In a remarkable show of both contempt and hubris, the Federal Reserve System announced that it will be celebrating its 100th birthday at exactly the same place where it secretly started, in Jekyll Island, Georgia.
The first meeting was carefully concealed from the public, as attendee Frank Vanderlip, President of National City Bank of New York (representing Rockefeller and Kuhn-Loeb banking interests) noted later:
Despite my views about the value to society of greater publicity for the affairs of corporations, there was an occasion, near the close of 1910, when I was as secretive — indeed, as furtive — as any conspirator…. I do not feel it is any exaggeration to speak of our secret expedition to Jekyll Island as the occasion of the actual conception of what eventually became the Federal Reserve System….
The servants and train crew may have known the identities of one or two of us, but they did not know all, and it was the names of all printed together that would have made our mysterious journey significant in Washington, on Wall Street, even in London. Discovery, we knew, simply must not happen, or else all our time and effort would be wasted. If it were to be exposed publicly that our particular group had got together and written a banking bill, that bill would have no chance whatever of passage by Congress.
In celebrating its “centenary of the 1910 Jekyll Island meeting that resulted in draft legislation for the creation of a U. S. central bank,” it is holding a two-day conference to discuss 1) the origins of the Fed, 2) how closely the Fed has followed its original “mandate,” and 3) what its track record “teaches us about its role going forward.” In a hat-tip to its conspiratorial foundation, the Atlanta Fed’s website admits that the Jekyll Island meeting in November, 1910 was secretly planned by Senator Nelson Aldrich, the chairman of the National Banking Commission:
Over the years, the clandestine nature of the meeting has been criticized as allowing undue Wall Street influence over the founding of the U. S. central bank. However, the meeting itself was just one step in the process that led to the creation of the Federal Reserve. [Emphasis added.]
The conference taking place this weekend follows the announcement of “QE2” (Quanitative Easing), the now permanently ongoing monthly attempt to reflate the economy with money created out of nothing. Chairman Ben Bernanke, who is chairing the conference, wrote in the Washington Post:
Not withstanding the progress that has been made [by the Fed] … we could hardly be satisfied. The Federal Reserve’s objectives … are to promote a high level of employment and low, stable inflation…
The FOMC [Federal Open Market Committee] decided this week that, with unemployment high and inflation very low, further support to the economy is needed.

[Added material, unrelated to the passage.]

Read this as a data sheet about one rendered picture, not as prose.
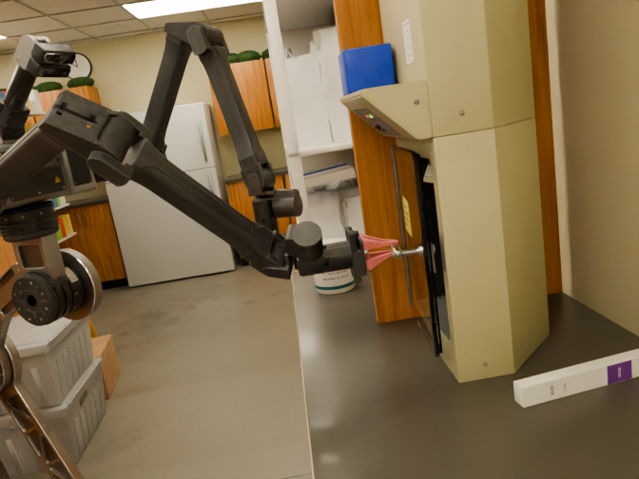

Once that decision was made and announced, the chairman then left for the celebration off the coast of Georgia along with former Chairman Alan Greenspan and presidents of various branches of the Fed from Atlanta, Philadelphia, Cleveland, St. Louis, and Dallas. On the roster of presenters are various economics professors and Gerald Corrigan, managing director of Goldman Sachs and former president of the Federal Reserve Bank of New York.
The Fed is considered to have more power over the economy than even the Congress. In commenting on the new financial regulation bill, Rep. Ron Paul (R-Texas) said, “The regulations [in this bill] should be on the Federal Reserve. We should have transparency of the Federal Reserve. They can create trillions of dollars to bail out their friends, and we don’t even have any transparency of this. They’re more powerful than the Congress.”
The Daily Bell noted that the meeting is in distinctly bad taste, given the timing of the announcement and the continuing flow of bad economic news that drove the decision by the FOMC to do more of what hasn’t worked so far. But because of the power of the Internet, the Fed faces increasing pressure to disclose its behavior, especially now that Rep. Paul appears to be headed to chair the House monetary committee that oversees the Fed.
One hundred years ago, the Fed was spawned in a secret meeting of bankers and Wall Street financiers. Without the Internet and thousands of bloggers and investigators exposing the machinations and imminent destruction of the currency as a result of Federal Reserve policies, the 100th birthday of that meeting would most likely also be taking place in secret.